Thanks! I understand the concept just as you explained it (good explanation by the way) but how do we determine the optimal pitch for the speed we are going? Of course the AOA has to be positive relative to the incident airstream but how much? Too much would stall.
So what if we used a higher pitch with a lower RPM and a lower KV and perhaps increased the camber too? Would that gain efficiency as well as decrease noise?
Nobody on this forum has ever reported results from anything other than the standard prop. It would be interesting to see though.
For any of this to have reasonable value to promote one prop configuration over others-- testing would need to be done in a controlled environment on a static test rig - IMHO
Maybe a number of us could pool our resources to buy some test props and fabricate a test rig.
A test rig would be needed that could produce a free stream velocity similar to our cruise. Maybe a test rig could be mounted in front of or on top of a vehicle. It would need to be mounted far enough away to minimize the aerodynamic effects from the vehicle.
Does anyone have access to a wind tunnel?
I would be willing to donate some money to someone that has some hardware to test.
I have a test rig for this exact purpose, though, it was designed for an electric propulsion hang glider rig. Over 4 years of time spent designing and building it. Very interested in discussing pooling resources and test data. Will post description, pictures and video later today when at computer.
Problem is that to do this right you actually need dynamic thrust measurements, which means you need a wind tunnel or an ability to measure thrust while airborne. Wonder if there is a clever way to use strain gauges to do this while airborne…

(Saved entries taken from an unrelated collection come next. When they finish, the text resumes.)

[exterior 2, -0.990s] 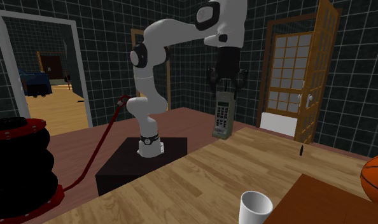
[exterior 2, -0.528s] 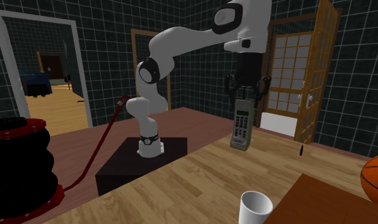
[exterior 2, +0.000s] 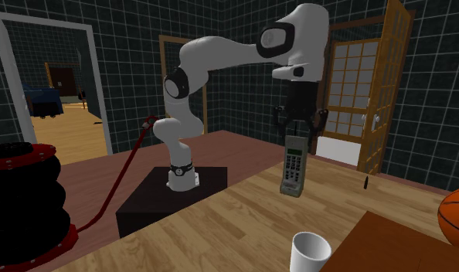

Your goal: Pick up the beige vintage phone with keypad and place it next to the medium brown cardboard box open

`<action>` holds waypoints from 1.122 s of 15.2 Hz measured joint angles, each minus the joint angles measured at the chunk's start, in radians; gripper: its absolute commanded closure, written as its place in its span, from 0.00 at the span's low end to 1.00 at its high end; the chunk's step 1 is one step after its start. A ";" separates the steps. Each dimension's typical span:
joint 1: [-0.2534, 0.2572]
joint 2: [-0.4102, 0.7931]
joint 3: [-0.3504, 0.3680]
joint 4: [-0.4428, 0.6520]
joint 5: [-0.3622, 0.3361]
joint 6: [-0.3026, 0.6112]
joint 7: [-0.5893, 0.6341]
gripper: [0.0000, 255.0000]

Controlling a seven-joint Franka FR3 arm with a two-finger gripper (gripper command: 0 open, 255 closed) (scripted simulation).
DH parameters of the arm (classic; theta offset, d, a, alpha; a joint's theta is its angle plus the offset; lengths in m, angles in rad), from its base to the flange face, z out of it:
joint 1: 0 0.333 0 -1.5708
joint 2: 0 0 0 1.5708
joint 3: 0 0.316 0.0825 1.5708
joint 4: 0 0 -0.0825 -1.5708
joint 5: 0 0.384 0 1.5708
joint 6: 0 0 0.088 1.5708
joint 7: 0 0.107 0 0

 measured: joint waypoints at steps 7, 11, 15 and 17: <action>-0.048 -0.023 0.005 -0.136 0.014 0.109 0.013 1.00; -0.063 -0.026 0.005 -0.197 0.014 0.163 0.022 1.00; -0.078 -0.028 0.004 -0.258 0.012 0.219 0.031 1.00; -0.081 -0.025 0.002 -0.282 0.009 0.244 0.038 1.00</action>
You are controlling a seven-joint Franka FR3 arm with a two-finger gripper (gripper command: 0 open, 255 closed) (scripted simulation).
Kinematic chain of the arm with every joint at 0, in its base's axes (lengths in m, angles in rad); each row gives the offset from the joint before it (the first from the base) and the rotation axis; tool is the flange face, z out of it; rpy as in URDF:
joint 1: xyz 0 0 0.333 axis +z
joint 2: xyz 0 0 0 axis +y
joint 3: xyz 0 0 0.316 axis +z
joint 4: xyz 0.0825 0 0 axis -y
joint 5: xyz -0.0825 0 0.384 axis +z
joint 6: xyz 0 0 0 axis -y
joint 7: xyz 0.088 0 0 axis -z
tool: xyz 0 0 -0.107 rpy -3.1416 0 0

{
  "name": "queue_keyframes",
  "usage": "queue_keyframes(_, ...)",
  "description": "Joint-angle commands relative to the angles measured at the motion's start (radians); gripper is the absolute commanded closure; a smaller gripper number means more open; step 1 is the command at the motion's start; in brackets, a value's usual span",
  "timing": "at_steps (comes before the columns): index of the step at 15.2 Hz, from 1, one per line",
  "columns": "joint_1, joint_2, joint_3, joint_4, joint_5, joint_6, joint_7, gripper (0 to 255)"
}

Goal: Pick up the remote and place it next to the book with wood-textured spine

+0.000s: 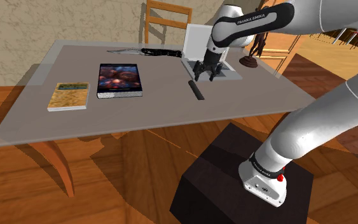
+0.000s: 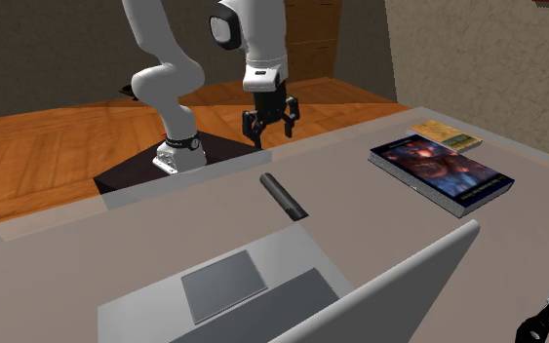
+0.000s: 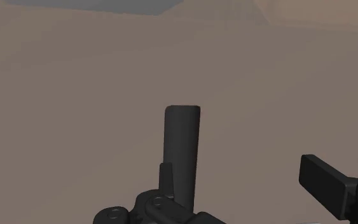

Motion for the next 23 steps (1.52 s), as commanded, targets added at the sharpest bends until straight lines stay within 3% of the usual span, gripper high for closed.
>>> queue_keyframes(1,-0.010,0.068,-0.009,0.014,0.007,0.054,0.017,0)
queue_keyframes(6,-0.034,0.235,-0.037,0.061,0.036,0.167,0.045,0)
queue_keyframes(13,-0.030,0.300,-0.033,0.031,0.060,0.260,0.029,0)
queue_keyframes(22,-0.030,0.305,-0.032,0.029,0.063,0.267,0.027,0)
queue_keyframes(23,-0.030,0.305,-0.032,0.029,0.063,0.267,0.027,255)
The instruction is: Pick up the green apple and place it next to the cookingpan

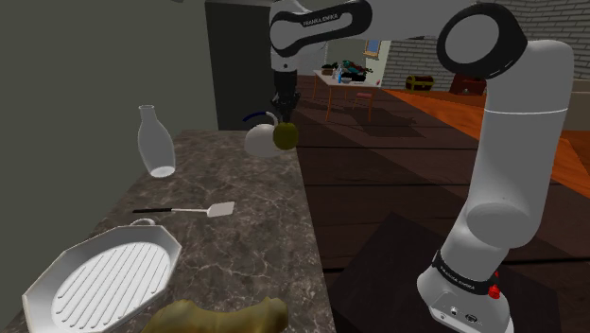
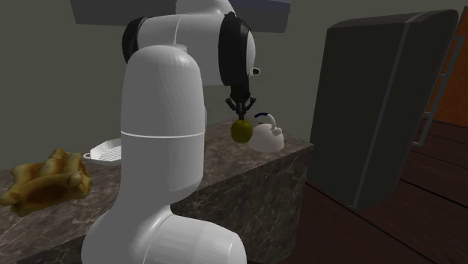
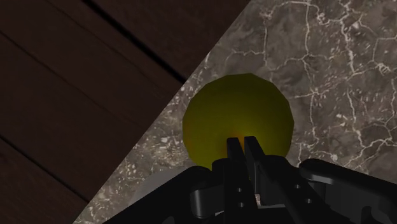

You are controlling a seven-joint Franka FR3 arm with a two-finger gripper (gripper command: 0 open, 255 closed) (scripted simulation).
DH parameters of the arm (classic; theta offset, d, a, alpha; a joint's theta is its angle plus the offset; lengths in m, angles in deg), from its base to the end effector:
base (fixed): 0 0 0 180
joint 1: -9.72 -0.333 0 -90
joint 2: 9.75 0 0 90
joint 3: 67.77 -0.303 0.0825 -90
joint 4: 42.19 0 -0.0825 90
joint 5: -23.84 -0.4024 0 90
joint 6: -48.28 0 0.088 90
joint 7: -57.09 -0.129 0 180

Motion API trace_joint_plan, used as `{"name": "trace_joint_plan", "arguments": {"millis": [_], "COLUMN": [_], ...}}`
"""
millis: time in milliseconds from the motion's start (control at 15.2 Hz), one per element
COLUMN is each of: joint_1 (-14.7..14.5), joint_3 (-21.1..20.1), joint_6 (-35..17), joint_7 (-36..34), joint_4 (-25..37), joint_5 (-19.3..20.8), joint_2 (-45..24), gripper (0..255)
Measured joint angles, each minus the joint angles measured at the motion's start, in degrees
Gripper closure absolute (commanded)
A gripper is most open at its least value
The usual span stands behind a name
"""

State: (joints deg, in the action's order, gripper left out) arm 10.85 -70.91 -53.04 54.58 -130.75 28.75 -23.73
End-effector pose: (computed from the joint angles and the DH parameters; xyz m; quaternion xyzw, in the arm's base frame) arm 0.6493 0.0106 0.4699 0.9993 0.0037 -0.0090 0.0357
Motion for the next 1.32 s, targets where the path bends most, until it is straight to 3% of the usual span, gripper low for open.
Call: {"name": "trace_joint_plan", "arguments": {"millis": [792, 1320], "joint_1": [-0.15, -5.43], "joint_3": [-0.02, -3.35], "joint_6": [9.61, 9.46], "joint_7": [0.66, -7.91], "joint_4": [10.89, 5.49], "joint_5": [-0.02, 0.07], "joint_2": [-1.24, 3.31], "gripper": [255, 255]}}
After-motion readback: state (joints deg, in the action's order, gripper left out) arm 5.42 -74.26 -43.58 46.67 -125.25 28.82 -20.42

100% agree you need to be at airspeed and more specifically in laminar flow at constant airspeed to get any useful data. To that end I built a dynamic test stand video here. Below are some of the details.
Sensors:
Airspeed
Thrust
Current
Voltage
RPM
Temperature
SPECS:
Bluetooth connectivity to receiver so it can be controlled inside car.
Data logging of all data.
Telemetry is sent back to receiver so you can drive car based on the airspeed feedback from the pitot tube.
*Adafruit Feather ESP32 used in receiver and test stand, test stand also has another Feather processor to handle the thrust sensor.
Here is a link with a lot of data on how airspeed effects thrust. Below is a plot of the theoretical thrust to airspeed for a 22 x 10 prop at 6,000 RPM. As you can see there is almost a 50% drop from static to 25mph.
If there’s interest in this type of testing and research would be great to pool resources.
It might be an idea to post your whereabouts, I’m pretty sure there’s a few members who would like to get on board if located near enough. I’m in Brisbane Australia and have a few props available to compare.